Disappearance of Polarity:



 



“Polarity” has long served as a useful explanatory framework in the study of international politics.  The analogy to physical magnetism represents a system of states pulled or pushed into alliances by forces analogous to magnetic fields.  Thinking in terms of polarity can be useful in explaining the dynamics of alliances and foreign policy behavior of states during periods when states are the main actors in the international arena, and when the focus of interest is politico-military competition among states.  To be sure, the “poles” in international systems are not identical to magnetic poles. Thus, as with most analogies, the parallel with physical magnetism can distort and mislead if taken too literally or employed beyond its proper range of application.



 



Until the collapse of the Soviet Union, scholars referred to two kinds of systems based on polarity--multipolar and bipolar.  Multipolarity was typical of the international system before World War II.  It was replaced by a bipolar system during the Cold War.  This bipolar system no longer exists, leaving only one superpower.  Hence, many scholars characterize the current system as unipolar.  However, unipolarity is a problematic concept, first of all because it is an oxymoron. Unipolarity is inconsistent with the very definition of polarity.  A magnet has two poles, and multipolarity can easily be conceptualized by adding more magnets to the picture.  Unipolarity departs enitrely from the useful analogy to physical magnetism. It is devoid of the dynamic that makes multi-polarity and bi-polarity interesting and useful. It is difficult to imagine push or pull without some notion of a force pulling in another direction.  The current world order, characterized by a hegemonic superpower with many partners or allies, is not a polarized world order.  



 



Richard Haas suggests that the current world order is best characterized as “non-polar.”  Haas argues that the current world order is not polarized, because politico-military competition among states is no longer the overriding focus of interest.  In the twenty-first century, he writes, “nation-states have lost their monopoly on power and in some domains their preeminence as well” The world is dominated, not by one or two or even several states, but rather by dozens of actors possessing and exercising various kinds of power. “States are being challenged from above, by regional and global organizations; from below, by militias; and from the side, by a variety of nongovernmental organizations (NGOs) and corporations. Power is now found in many hands and in many places” (2008: 44-45).  Another constraint on the emergence of great-power rivals is the emergence of an international system on which all states are dependent for their economic welfare and political stability. States do not, want to disrupt an order that serves their national interests. “Integration into the modern world dampens great-power competition and conflict.” (2008: 49).



 



Haas’s argument is enlightening, and I agree with most of it.  The present paper builds on and attempts to go beyond Haas’s useful insights.  Haas focuses on the emergence of multiple centers of power, including many non-state actors, as well as the dependence of states on the international system.  I focus on some additional fundamental changes in nature of international politics.   



        



Fundamental changes in nature of international politics:



        



Discreditation of War



 



Power politics in the politico-military sense and conquest used to be the standard fare of international politics.  However, since World War II, force is no longer seen as a legitimate instrument of foreign policy—except when used in self-defense.   Power politics used to be the essence of international politics.  States were expected to threaten war and go to war in pursuit of their national interests. War was, as von Clausewitz writes, only a “continuation of state policy by other means.” (1874).  This changed, largely as a result of the two world wars.  Forceful means have been largely delegitimized as instruments of foreign policy.   What happened to bring about this change?



 



War and conquest have been much glorified throughout history, but no longer.  War and conquest have gone out of fashion.  One has only to consider the kind of language used throughout the ages in talking about war in order to appreciate how strange such language sounds to 21st century ears.



       



“War is to man what maternity is to a woman.” Benito Mussolini



“It were better to be a soldier’s widow than a coward’s wife.” - Thomas B. Aldrich, 1836-1907



"War is the mother of everything." –Heraclitus



“Вперед вы, товарищи, не смейте отступать, Чапаевцы смело привыкли умирать!”

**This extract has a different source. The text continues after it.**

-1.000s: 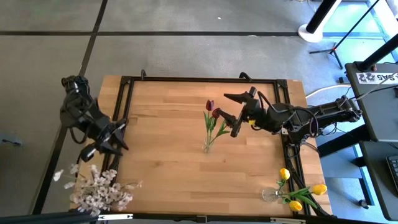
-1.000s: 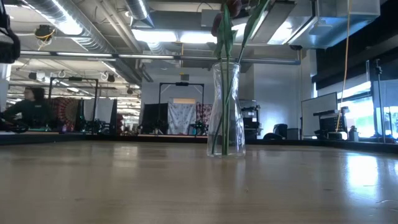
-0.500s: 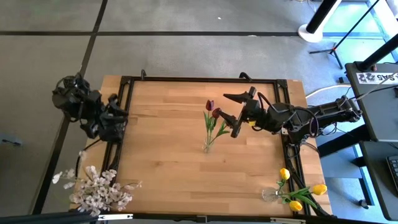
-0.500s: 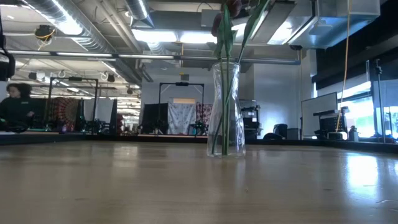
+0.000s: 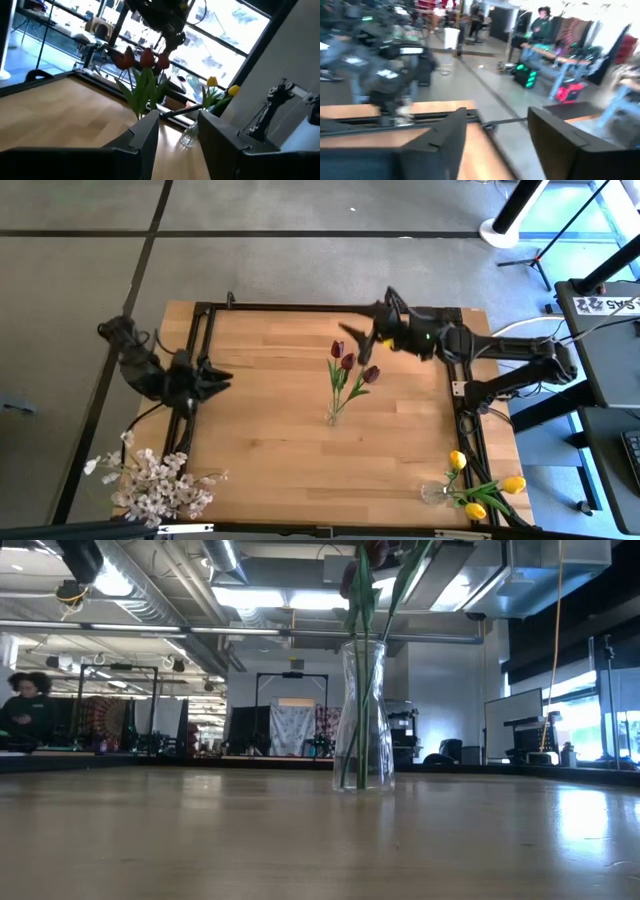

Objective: Sort flowers into vase by color
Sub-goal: Return to Home Position

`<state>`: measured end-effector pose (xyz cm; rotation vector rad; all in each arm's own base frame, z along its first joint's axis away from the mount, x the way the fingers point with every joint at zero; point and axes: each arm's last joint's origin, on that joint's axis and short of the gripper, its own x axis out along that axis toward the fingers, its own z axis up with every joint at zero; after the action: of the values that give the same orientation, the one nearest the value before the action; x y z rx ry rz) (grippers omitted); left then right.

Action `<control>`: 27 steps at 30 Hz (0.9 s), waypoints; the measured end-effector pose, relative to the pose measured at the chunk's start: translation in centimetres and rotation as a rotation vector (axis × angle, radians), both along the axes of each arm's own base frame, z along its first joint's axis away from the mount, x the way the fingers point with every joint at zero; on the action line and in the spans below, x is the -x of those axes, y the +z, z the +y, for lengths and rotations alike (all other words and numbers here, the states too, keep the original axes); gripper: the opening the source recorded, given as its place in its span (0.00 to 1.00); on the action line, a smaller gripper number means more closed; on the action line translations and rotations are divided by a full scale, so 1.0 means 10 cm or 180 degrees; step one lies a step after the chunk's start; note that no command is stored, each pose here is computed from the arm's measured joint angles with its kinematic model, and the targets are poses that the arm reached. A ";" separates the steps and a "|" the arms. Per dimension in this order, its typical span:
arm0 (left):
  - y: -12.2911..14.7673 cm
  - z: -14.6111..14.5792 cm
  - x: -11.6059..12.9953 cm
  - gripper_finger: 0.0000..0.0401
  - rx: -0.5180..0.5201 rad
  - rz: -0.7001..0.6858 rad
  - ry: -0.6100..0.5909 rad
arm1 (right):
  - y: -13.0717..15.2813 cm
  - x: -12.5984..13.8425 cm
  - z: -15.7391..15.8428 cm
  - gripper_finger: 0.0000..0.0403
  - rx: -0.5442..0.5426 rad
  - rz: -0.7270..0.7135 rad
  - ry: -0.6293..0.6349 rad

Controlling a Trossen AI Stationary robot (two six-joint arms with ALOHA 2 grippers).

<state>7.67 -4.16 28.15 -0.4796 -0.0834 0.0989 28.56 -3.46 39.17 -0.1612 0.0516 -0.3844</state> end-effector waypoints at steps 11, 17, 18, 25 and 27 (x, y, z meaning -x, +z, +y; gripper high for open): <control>-0.38 0.22 -0.47 0.28 0.0107 0.0408 0.0512 | 0.01 0.40 -0.38 0.05 0.0716 0.0160 -0.0008; -0.38 0.46 -0.51 0.17 0.0136 0.0421 0.0519 | -0.13 0.91 -0.31 0.05 0.0800 -0.0009 0.0430; -0.37 0.49 -0.49 0.15 0.0126 0.0390 0.0570 | -0.16 0.99 -0.26 0.05 0.0821 -0.0051 0.0551; -0.32 0.57 -0.35 0.04 0.0146 0.0235 0.0843 | -0.32 1.45 -0.10 0.02 0.0863 -0.0151 0.0571; -0.31 0.57 -0.34 0.03 0.0143 0.0192 0.0877 | -0.39 1.58 -0.07 0.05 0.0784 0.0060 0.0510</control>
<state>11.06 1.54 25.10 -0.5078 -0.0880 0.3858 12.80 -4.11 35.31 -0.4097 0.0094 -0.2283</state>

“Смело мы в бой пойдём. За Русь святую. И как один прольём. Кровь молодую.”



“What makes a regiment of soldiers a nobler object of view than the same mass of mob? Their arms, their dresses, their banners, and the art and artificial symmetry of their position and movements.” - Lord Byron (1788-1824)



Three cheers for the war. Three cheers for Italy's war and three cheers for war in general. Peace is hence absurd or rather a pause in war. – Benito Mussolini



Mankind has grown strong in eternal struggles and it will only perish through eternal peace. Adolf Hitler



War is the Health of the State Randolph Bourne (1918)



 



The kinds of war that used to be glorified were very different from 20th century wars.   The catastrophic nature of the two world wars as well as subsequent wars have put a heavy damper on all inclination to glorify war.  Before the 20th century, wars used to be fought between armies.  In the 20th century, war became total war, pitting entire populations against each other (Aron, 1951).  War always brought death and destruction, but the advent of tanks, bombing from airplanes, machine guns, poison gas, and other modern technologies took the death and destruction into a completely different dimension.  The advent of nuclear weapons made it possible that war could lead to annihilation of the human race. Romanticization of war has thus become increasingly difficult.  To be sure, here were always critics of war, but the horrors of modern warfare have fundamentally altered attitudes toward war.  To be sure, wars still take place, but war has been de-romanticized and delegitimized. 



     



Ideology confused with state interests:



 



During the Cold War, the notion of power in international relations underwent a profound transformation.  Ideology with universalist claims became an important component of power, and both a weapon and driver of conflict between the competing alliances.  To be sure, military competition and classical power politics remained central to superpower rivalry.   However, the advent of ideology as a weapon, a motivating force, and a domain of competition for both superpowers transformed the rivalry into something very different from past international rivalries.   



 



Previously, power could be assessed primarily in military terms, and rivalries resulted from clashes of interests of rival states.  During the Cold War, however, the heart of the conflict was not clashing state interests.  It was about ideals, about competing ways of organizing society and competing ways of life.  Victory could mean only ideological conversion, or physical conquest or elimination of the adversary.   The conflict was total--a clash of fundamental principles.  Yet, as serious as the conflict was, it always remained intangible and ephemeral, rather detached from reality, and difficult if not impossible to assess concretely. 



 



The confrontation between the Soviet Union and the United States thus had two different aspects--ideological and military, and these were typically confused and conflated. The Truman Doctrine, which became the foundation of U.S. foreign policy aimed to stop both Soviet expansion and the spread of communism in Europe and elsewhere, assuming that these were one and the same thing.  Collapsing these two kinds of threat into one seemed to make sense, since both the Soviet military and the international Communist movement were controlled by the Kremlin.  A country could be taken over by military conquest or by a communist revolution or coup, and communists took part in military actions.  According to the Domino Theory, first advanced during Truman’s presidency, if a country came under the influence of Communists a “domino effect” would follow that would spread communism to other nearby countries.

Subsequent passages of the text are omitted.